Batteries focus of second project with CASUS involvement

The QT-BATT project, Quantum Technologies for Batteries, is coordinated by Forschungszentrum Jülich and supported on the CASUS side by the Dobrautz group AI 4 Quantum. The project focuses on next-generation battery technologies, as global demand is growing for powerful, safe, and durable batteries that enable fast charging and high-performance conditions. A variety of new battery materials and concepts are being discussed. However, conventional calculation methods and sensor technologies are reaching their limits when it comes to modeling complex electrochemical systems and detecting the smallest fluctuations in battery performance, respectively. Within the framework of QT-BATT, algorithms for quantum computers tailored to battery-related simulations are to be developed. At the same time, quantum sensor platforms are being further advanced so that they can be embedded in battery architectures for real-time diagnostics. This dual approach will improve the predictive accuracy of models for completely new battery systems and provide high-resolution insights into degradation and failure mechanisms.
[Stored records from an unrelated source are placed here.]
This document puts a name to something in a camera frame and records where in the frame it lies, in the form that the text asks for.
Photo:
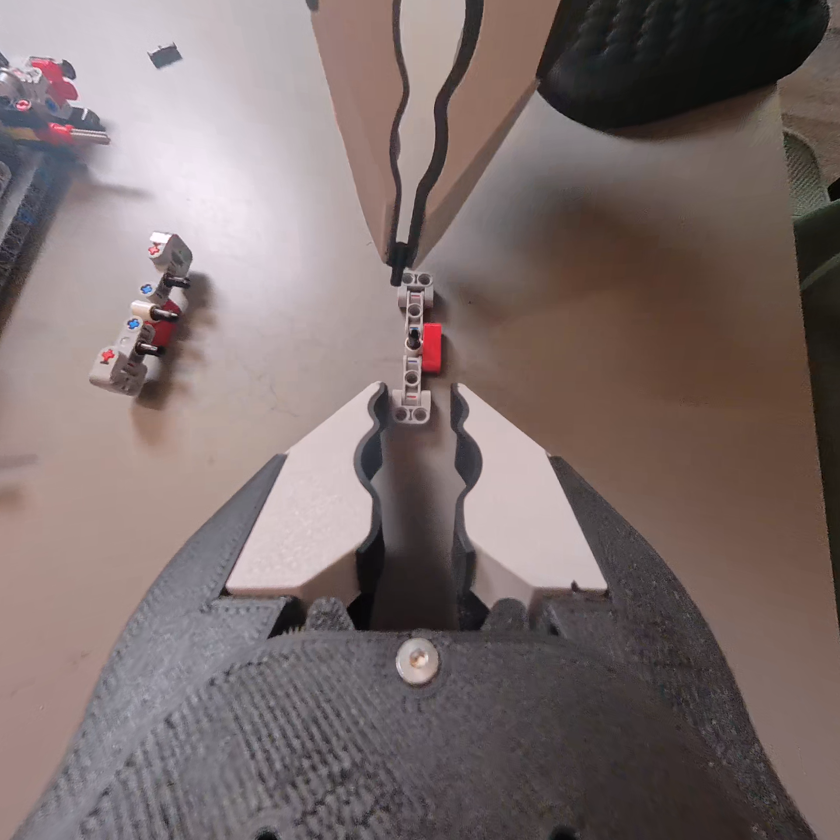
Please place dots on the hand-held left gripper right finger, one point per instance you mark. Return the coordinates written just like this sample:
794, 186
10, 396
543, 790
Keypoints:
525, 518

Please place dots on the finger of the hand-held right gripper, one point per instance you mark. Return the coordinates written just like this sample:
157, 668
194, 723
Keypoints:
361, 79
499, 65

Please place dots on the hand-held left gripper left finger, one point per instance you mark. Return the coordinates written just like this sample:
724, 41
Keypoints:
302, 518

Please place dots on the grey lego beam assembly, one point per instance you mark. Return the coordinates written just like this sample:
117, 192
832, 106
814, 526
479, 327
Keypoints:
410, 380
121, 367

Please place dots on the black lego pin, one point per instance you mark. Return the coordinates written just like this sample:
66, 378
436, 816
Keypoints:
398, 266

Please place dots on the small black lego piece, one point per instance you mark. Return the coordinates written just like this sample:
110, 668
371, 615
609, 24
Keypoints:
164, 56

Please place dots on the lego car model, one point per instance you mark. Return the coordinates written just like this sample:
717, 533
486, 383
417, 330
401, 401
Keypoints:
46, 85

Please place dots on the person's grey shoe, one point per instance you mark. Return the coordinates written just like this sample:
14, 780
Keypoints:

HZDR team coordinates cancer diagnostics project

Among the four projects selected for funding through the Quantum Use Challenge is QuBiopsy, another project from the HZDR. CASUS is not involved in this project. QuBiopsy is coordinated by Dr. Georgy Astakhov from the Institute of Ion Beam Physics and Materials Research. The acronym stands for Quantum Biopsy for Cancer Visualization on Macro and Micro Scales. The goal is to improve early cancer detection for both initial diagnosis and metastases and recurrences through better diagnostics of tissue and liquid biopsies.

The Scientific Director of the HZDR, Prof. Sebastian M. Schmidt, emphasizes the HZDR’s expertise in the field of quantum technologies: “This is an extraordinary success for the HZDR and shows once again that our scientists always have in mind the potential applications of their research. With these approved projects, the HZDR can contribute to creating a network for the sustainable anchoring of expertise in the development and application of quantum technologies across all research areas. We therefore regard ourselves as an important player in the German government’s High-Tech Agenda.”